* _THE TASK_: All of the data that follows should be output again without any alteration.

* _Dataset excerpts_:
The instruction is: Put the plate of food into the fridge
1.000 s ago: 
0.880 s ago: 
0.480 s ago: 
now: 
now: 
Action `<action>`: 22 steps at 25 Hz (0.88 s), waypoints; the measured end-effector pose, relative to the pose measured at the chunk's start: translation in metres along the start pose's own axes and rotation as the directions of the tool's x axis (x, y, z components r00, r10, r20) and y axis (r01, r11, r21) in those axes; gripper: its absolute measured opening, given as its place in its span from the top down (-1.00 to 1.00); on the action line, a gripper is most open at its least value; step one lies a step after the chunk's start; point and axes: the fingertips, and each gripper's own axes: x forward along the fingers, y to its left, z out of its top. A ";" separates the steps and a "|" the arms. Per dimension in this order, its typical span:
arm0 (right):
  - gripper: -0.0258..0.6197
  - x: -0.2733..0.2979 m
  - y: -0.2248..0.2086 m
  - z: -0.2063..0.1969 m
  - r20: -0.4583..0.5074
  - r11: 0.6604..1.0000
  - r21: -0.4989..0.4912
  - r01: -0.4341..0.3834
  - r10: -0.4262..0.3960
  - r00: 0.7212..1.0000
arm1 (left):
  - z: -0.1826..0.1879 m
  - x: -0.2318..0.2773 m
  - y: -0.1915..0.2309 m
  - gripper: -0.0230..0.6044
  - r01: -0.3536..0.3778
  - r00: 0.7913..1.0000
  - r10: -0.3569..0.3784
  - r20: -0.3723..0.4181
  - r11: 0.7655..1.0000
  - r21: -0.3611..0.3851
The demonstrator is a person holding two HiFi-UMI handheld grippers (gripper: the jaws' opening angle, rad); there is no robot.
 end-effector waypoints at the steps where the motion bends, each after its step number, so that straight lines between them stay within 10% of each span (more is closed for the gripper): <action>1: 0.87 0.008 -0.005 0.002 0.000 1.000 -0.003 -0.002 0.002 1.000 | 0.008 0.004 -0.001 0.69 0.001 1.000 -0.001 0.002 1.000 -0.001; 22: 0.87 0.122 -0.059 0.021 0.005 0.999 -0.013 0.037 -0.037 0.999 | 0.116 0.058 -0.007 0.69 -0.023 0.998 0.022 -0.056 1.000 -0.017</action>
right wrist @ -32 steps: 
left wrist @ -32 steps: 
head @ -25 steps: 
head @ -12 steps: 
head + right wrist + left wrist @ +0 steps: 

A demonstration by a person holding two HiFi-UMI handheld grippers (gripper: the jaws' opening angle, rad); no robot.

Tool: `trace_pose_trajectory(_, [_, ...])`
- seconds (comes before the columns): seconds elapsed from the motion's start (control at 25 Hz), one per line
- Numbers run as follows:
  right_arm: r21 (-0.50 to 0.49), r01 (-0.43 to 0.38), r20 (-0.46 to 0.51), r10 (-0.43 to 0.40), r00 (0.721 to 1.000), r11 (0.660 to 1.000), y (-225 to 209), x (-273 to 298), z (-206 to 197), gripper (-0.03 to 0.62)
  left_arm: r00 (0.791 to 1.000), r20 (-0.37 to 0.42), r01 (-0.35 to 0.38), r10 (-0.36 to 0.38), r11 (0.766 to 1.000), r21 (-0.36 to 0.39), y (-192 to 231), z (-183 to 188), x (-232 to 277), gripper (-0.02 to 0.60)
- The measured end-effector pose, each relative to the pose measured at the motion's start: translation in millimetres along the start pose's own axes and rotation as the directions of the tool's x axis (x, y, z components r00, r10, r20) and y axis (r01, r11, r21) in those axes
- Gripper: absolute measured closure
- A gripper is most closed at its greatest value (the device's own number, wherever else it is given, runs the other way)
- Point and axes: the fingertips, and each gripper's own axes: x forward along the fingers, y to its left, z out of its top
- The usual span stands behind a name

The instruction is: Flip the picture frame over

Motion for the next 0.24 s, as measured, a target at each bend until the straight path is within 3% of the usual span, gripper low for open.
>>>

* _RESPONSE TO THE EXERCISE_:
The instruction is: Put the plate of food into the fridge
1.000 s ago: 
0.880 s ago: 
0.480 s ago: 
now: 
now: 
Action `<action>`: 22 steps at 25 Hz (0.88 s), waypoints; the measured end-effector pose, relative to the pose measured at the chunk's start: translation in metres along the start pose's own axes and rotation as the directions of the tool's x axis (x, y, z components r00, r10, r20) and y axis (r01, r11, r21) in those axes; gripper: its absolute measured opening, given as its place in its span from the top down (-1.00 to 1.00); on the action line, a gripper is most open at its least value; step one lies a step after the chunk's start; point and axes: the fingertips, and each gripper's own axes: x forward along the fingers, y to its left, z out of its top. A ";" separates the steps and a "|" the arms. Per dimension in this order, its typical span:
arm0 (right):
  - gripper: -0.0258..0.6197
  - x: -0.2733..0.2979 m
  - y: -0.2248..0.2086 m
  - z: -0.2063..0.1969 m
  - r20: -0.4583..0.5074
  - r11: 0.6604..1.0000
  - r21: -0.4989..0.4912
  - r01: -0.4341..0.3834
  - r10: -0.4262..0.3960
  - r00: 0.7212..1.0000
arm1 (left):
  - z: -0.1826..0.1879 m
  - x: -0.2318..0.2773 m
  - y: -0.1915..0.2309 m
  - gripper: -0.0230..0.6044
  - r01: -0.3536..0.3778
  - r00: 0.7913..1.0000
  - r10: -0.3569..0.3784
  - r20: -0.3723..0.4181
  - r11: 0.7655..1.0000
  - r21: -0.3611..0.3851
The demonstrator is a person holding two HiFi-UMI handheld grippers (gripper: the jaws' opening angle, rad); there is no robot.
 end-effector waypoints at the steps where the motion bends, each after its step number, so that straight lines between them stay within 10% of each span (more is closed for the gripper): <action>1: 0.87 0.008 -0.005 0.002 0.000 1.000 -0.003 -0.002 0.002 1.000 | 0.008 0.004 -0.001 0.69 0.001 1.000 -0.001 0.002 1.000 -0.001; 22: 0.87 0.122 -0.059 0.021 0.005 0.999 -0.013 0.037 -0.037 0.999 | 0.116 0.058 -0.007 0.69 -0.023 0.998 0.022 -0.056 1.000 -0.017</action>
right wrist @ -32 steps: 
left wrist @ -32 steps: 
head @ -25 steps: 
head @ -12 steps: 
head + right wrist + left wrist @ +0 steps: 

A demonstration by a person holding two HiFi-UMI handheld grippers (gripper: the jaws' opening angle, rad); no robot.

Tool: `trace_pose_trajectory(_, [_, ...])`
- seconds (comes before the columns): seconds elapsed from the motion's start (control at 25 Hz), one per line
- Numbers run as follows:
  right_arm: r21 (-0.50 to 0.49), r01 (-0.43 to 0.38), r20 (-0.46 to 0.51), r10 (-0.43 to 0.40), r00 (0.721 to 1.000), r11 (0.660 to 1.000), y (-225 to 209), x (-273 to 298), z (-206 to 197), gripper (-0.03 to 0.62)
  left_arm: r00 (0.791 to 1.000), r20 (-0.37 to 0.42), r01 (-0.35 to 0.38), r10 (-0.36 to 0.38), r11 (0.766 to 1.000), r21 (-0.36 to 0.39), y (-192 to 231), z (-183 to 188), x (-232 to 277), gripper (-0.02 to 0.60)
- The measured end-effector pose, each relative to the pose measured at the motion's start: translation in millimetres along the start pose's own axes and rotation as the directions of the tool's x axis (x, y, z components r00, r10, r20) and y axis (r01, r11, r21) in those axes
- Gripper: absolute measured closure
- A gripper is most closed at its greatest value (the device's own number, wherever else it is given, runs the other way)
- Point and axes: the fingertips, and each gripper's own axes: x forward along the fingers, y to its left, z out of its top
- The usual span stands behind a name

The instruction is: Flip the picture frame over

Motion for the next 0.24 s, as measured, a target at each bend until the straight path is within 3% of the usual span, gripper low for open.
>>>

The work on this exercise is finished.